If there are already enough spinning Ms, the remaining Ms will skip the main steal loop and go “directly” to stop. However, after the stop label is the steal recheck primarily intended for spinning -> non-spinning transitions, but executed by all Ms.
A non-spinning M can detect work in this loop and jump back to the top to try to steal it (we don’t steal directly in this loop to avoid duplication of the somewhat complex stealing logic). Unfortunately this is a non-spinning M, so assuming other spinning Ms don’t go away we will remain non-spinning and skip right over the steal loop back to stop, at which point we’ll notice the same work again, jump to the top and start all over again.

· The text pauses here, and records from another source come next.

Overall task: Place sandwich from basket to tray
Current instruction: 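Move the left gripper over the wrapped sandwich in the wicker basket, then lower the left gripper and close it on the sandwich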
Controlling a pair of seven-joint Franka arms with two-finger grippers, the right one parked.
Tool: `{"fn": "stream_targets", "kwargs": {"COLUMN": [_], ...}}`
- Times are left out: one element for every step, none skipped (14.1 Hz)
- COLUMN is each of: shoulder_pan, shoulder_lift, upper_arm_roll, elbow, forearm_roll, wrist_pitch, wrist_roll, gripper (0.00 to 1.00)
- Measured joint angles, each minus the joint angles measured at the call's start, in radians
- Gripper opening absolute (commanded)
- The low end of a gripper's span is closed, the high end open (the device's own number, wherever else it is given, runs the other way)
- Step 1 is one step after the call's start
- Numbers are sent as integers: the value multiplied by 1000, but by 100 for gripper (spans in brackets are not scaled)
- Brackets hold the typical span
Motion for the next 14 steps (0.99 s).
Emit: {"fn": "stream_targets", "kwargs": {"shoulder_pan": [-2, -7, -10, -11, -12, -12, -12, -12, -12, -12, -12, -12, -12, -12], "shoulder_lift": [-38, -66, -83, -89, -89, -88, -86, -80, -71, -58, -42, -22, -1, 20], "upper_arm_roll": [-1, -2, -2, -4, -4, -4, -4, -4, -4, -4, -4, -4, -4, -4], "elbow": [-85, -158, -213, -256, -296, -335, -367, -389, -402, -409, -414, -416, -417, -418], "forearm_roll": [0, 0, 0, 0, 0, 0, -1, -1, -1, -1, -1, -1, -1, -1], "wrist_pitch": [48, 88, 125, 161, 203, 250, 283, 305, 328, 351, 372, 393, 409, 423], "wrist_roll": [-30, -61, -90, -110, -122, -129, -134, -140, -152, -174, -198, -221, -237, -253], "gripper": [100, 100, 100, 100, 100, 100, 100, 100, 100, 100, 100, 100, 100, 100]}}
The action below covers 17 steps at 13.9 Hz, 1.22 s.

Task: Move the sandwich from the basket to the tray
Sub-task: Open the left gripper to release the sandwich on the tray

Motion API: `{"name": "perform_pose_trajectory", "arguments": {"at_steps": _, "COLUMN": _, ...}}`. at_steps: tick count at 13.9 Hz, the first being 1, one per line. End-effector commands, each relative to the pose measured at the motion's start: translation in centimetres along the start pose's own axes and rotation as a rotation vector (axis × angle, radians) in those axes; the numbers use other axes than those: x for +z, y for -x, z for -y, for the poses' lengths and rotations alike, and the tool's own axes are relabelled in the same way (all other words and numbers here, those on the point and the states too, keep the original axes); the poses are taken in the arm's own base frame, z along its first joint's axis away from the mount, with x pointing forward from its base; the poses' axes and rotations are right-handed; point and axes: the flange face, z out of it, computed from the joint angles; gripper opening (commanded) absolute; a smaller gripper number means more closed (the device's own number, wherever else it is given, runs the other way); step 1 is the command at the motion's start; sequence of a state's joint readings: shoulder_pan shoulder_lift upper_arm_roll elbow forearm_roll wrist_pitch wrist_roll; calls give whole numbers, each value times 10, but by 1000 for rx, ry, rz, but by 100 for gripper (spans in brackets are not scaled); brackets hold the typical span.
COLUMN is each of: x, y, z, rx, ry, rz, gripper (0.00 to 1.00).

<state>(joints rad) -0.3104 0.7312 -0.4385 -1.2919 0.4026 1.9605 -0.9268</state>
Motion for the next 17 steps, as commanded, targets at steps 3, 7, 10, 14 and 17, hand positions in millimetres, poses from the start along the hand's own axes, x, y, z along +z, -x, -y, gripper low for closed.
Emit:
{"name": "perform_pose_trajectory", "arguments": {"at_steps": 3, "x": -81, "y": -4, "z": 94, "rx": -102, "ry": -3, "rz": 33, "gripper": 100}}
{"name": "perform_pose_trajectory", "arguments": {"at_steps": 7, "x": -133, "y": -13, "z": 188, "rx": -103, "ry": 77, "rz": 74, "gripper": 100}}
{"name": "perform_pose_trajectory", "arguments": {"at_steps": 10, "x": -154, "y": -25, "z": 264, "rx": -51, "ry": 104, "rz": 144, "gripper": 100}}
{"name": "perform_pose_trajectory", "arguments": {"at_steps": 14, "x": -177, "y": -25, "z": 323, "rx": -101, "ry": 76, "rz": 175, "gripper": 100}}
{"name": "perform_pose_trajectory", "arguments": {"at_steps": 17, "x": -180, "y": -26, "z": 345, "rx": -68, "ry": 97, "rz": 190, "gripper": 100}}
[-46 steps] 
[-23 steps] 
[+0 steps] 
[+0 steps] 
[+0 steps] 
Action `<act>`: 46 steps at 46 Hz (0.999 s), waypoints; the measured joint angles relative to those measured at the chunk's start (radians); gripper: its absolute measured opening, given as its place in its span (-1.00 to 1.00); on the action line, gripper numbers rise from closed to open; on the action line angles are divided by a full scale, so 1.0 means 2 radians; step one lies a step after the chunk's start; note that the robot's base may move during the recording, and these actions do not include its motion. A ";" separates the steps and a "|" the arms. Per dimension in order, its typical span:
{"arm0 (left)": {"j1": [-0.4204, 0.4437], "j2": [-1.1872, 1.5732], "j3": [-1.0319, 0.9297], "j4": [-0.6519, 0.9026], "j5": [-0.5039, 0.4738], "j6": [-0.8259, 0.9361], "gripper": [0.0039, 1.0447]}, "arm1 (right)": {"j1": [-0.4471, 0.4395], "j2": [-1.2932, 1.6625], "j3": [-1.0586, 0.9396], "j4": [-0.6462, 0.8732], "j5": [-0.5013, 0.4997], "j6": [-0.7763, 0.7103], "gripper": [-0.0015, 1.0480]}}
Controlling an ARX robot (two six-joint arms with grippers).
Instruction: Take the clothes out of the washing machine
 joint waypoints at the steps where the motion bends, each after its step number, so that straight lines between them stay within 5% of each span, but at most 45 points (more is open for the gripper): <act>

Note that this can only occur while there is at least one spinning M, which means that this behavior is bounded: either the spinning M will take the work for itself or will take some other work and the non-spinning M can transition to spinning and take work for itself.
I argue that the current behavior is nearly always sub-optimal:
- If there are <=
sched.nmspinning
total available units of work, then the spinning Ms will take all of the work and the non-spinning one will have to ultimately sleep anyways.- Caveat: of course new work can be submitted at any time, so having an extra quasi-spinning M that can jump in as spinning could reduce latency.
- OTOH, the existing approach by which these “quasi-spinning” Ms aren’t tracked by the scheduler means that a spinning M may needless wake another spinning M to replace itself even though the “quasi-spinning” M could just take over.
- If there are >
sched.nmspinning
total available units of work, then the non-spinning M should eventually get some work. However, the current approach needlessly delays stealing until the existing spinning Ms have found work. I think it would be better if the non-spinning Ms could upgrade themselves to spinning (in excess of the normal GOMAXPROCS/2 limit) if they notice that there is extra work to do, as this would reduce scheduling latency without increasing work (remember that we are basically in a busy-loop anyways).
I discovered this behavior on a Google-internal workload which is basically the worst case scenario for this: one M/P/G is running continuously generating very short-lived work that must be stolen by other Ms. The other Ms spend most of their time in the scheduler looking for work. A simple change to make non-spinning Ms skip the steal recheck reduces application wall time by 12% and CPU time by 23%. I hope to create a similar open source reproducer soon.
Note that this behavior has existed since the introduction of spinning Ms, so this is not a new regression.
Something that is not directly related, but perhaps worth investigating is whether we should even do all of the “delicate dance” checks on all spinning Ms, as it should not affect correctness to limit it to only the 1->0 nmspinning transition, which would further reduce usage.